A 13-year-old Iranian girl died at the hands of her father who beheaded her, chopped her head from her shoulders using farming sicker, after she ran away with an older man.
The victim, Rumina Ashrafi stayed in Hovigh, Talash county. She left her home when her father got very mad. She intended to marry 34-year old Bahamn Khavafri, resulting in the grisly killing reported by the Daily Mail.
Her father was opposed to her decision but she still wanted to go ahead, despite his objections.
Rumina is only one of many women whose life was cut short by anti-women laws in Iran that has caused the deaths of many Iranian girls like her.
Thee beheaded Rumina was convinced by her intended fiancée to leave with him which lead to the girl's death at her father's hands.
Eloping was the first and last act of defiance, against her father's wishes.
Both lovers were caught and she got arrested by local magistrates. Soon the judge sent her back to her father.
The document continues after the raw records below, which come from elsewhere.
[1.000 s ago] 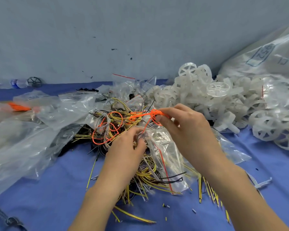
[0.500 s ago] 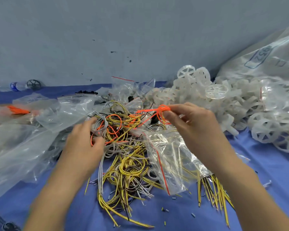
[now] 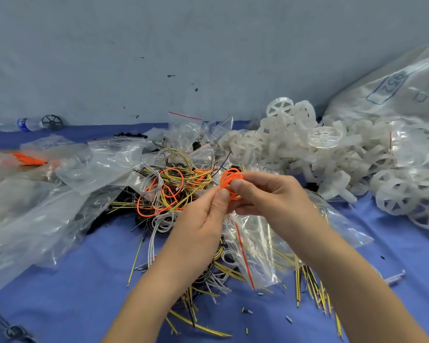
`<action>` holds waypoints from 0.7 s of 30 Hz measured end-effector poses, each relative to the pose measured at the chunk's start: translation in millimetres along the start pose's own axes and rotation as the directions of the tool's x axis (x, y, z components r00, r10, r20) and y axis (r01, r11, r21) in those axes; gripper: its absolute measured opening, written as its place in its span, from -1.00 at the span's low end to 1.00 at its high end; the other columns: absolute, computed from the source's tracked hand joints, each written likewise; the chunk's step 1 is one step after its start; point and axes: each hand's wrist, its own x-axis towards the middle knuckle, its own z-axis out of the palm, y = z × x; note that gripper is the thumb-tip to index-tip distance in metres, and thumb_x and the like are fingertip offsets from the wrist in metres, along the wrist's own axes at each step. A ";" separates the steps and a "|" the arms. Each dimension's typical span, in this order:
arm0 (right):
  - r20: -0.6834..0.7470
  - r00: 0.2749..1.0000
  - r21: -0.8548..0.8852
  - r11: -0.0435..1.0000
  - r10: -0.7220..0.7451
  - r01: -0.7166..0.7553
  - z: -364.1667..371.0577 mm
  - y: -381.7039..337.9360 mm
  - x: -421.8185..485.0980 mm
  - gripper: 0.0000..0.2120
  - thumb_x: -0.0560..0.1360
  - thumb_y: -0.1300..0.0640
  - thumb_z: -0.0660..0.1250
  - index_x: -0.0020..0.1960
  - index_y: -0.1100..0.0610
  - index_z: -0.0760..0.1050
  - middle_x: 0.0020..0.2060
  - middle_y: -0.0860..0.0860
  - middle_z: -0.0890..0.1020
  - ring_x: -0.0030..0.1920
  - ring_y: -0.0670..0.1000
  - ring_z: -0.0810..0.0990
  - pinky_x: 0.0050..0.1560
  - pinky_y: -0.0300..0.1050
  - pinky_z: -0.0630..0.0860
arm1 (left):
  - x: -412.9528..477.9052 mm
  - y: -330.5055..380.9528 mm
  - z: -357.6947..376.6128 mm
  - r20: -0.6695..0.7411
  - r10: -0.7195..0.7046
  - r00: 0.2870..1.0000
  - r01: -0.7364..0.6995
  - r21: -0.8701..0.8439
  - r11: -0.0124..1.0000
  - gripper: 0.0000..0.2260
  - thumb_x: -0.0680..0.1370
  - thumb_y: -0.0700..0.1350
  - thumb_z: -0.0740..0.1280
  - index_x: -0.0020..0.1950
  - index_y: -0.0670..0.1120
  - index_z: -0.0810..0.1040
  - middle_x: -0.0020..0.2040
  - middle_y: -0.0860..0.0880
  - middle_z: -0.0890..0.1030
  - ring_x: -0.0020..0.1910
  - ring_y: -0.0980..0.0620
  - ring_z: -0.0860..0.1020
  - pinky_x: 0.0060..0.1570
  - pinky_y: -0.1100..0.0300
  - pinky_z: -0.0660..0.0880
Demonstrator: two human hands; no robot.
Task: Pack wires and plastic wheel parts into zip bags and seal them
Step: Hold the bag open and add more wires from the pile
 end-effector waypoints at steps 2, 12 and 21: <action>0.020 0.999 0.087 0.996 0.034 -0.036 1.5 2.7 -0.5 -0.87 0.55 0.20 0.37 -0.06 0.11 0.70 -0.25 0.11 0.72 -0.24 0.01 0.72 -0.22 -0.27 0.60 | 0.3 -0.1 -0.1 0.027 -0.012 1.000 0.013 -0.044 0.999 -0.71 0.65 0.05 0.10 0.07 0.01 0.59 -0.06 0.10 0.68 -0.03 0.16 0.63 -0.02 0.23 0.55; -0.048 0.998 -0.675 0.736 0.029 -0.053 -3.6 14.4 -5.5 -0.55 0.44 -0.43 0.22 0.11 -0.14 0.55 -0.14 -0.19 0.61 -0.20 -0.20 0.57 -0.21 -0.14 0.45 | -1.8 -11.2 -38.6 0.060 -0.260 0.964 0.257 0.053 0.965 -0.76 0.65 -0.14 0.19 -0.12 -0.20 0.55 -0.44 0.06 0.48 -0.46 0.09 0.46 -0.43 0.29 0.43; -0.083 0.995 -0.840 0.534 0.049 -0.096 10.9 16.2 -14.1 -0.90 0.51 -0.02 0.26 -0.07 -0.05 0.53 -0.20 -0.09 0.62 -0.16 0.00 0.56 -0.21 -0.08 0.46 | -10.6 -1.3 -27.1 0.299 -0.406 0.864 0.323 0.288 0.901 -0.71 0.66 -0.04 0.17 -0.26 -0.06 0.42 -0.47 0.07 0.36 -0.54 0.10 0.28 -0.43 0.14 0.41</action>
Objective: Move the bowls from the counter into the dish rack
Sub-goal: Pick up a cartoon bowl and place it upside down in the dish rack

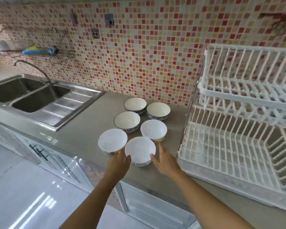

When she was returned home, her father accepted her back, but he would chop off her head while sleeping.
Rumina and Khavafri went missing
When both of them were not to be found, families of the two immediately called the authorities who sought out the two, suspicting elopement after Rumina's desire to marry the older man.
For five days, a search for the runaway couple went on and ended with sending Rumina back home. The girl pleaded not to be sent back. But her life ended unexpectedly. The police came and took the murder weapon, which is a sickle, with the beheaded girl's blood. Her father surrendered himself for commiting the crime.
According to the Daily Mail, the girl's getting sent back to her father is required by law. In Iran, a girl can get married at 13, but most women opt for it at 23-years old.
Iran International said the Sharia law says that only the 'immediate family members' are the ones to ask for a death sentence for the killer of a family member, but 'honor killings' like that of beheaded Rumina will not ask for her father's execution and go unpunished since families will not sentence family to death.
The father who beheaded her is the guardian and is exempt according to Islamic Law, that allows 'qisas' that is based on the retribution of justice which insulates guardians, according to Al Arabiya.
Fariba Sahraei, Iran International senior editor, stated that honor killing is common in Iran, committed by male relatives concealing murder as honor killings, wherein many Iranian women are subject to this condition. Rumina's Ashrafi's death is the exception amongst these killings.
Nothing is known about the exact number of honor killings done in Iran, a rep of the Tehran police mentioned that it accounts for 20% of murders in Iran.
A women's rights activist Shahindokht Molaverdi with connections to women and family affairs and the current secretary of Iran's Society for Protecting Women's Rights, said that Rumina is only one of the many victims and she will not be the last. Occurrences like this will not exist if there is something done to prevent it to spare women from this sad fate.
In 2019, the US State Department reported that Iranian law allows shorter sentences for perpetrators of honor killings. An average of a father killing his daughter is sentenced for three to ten years only.
Deaths of 13-year old Iranian girls many not be rare with fathers and relative guilty of honor killings.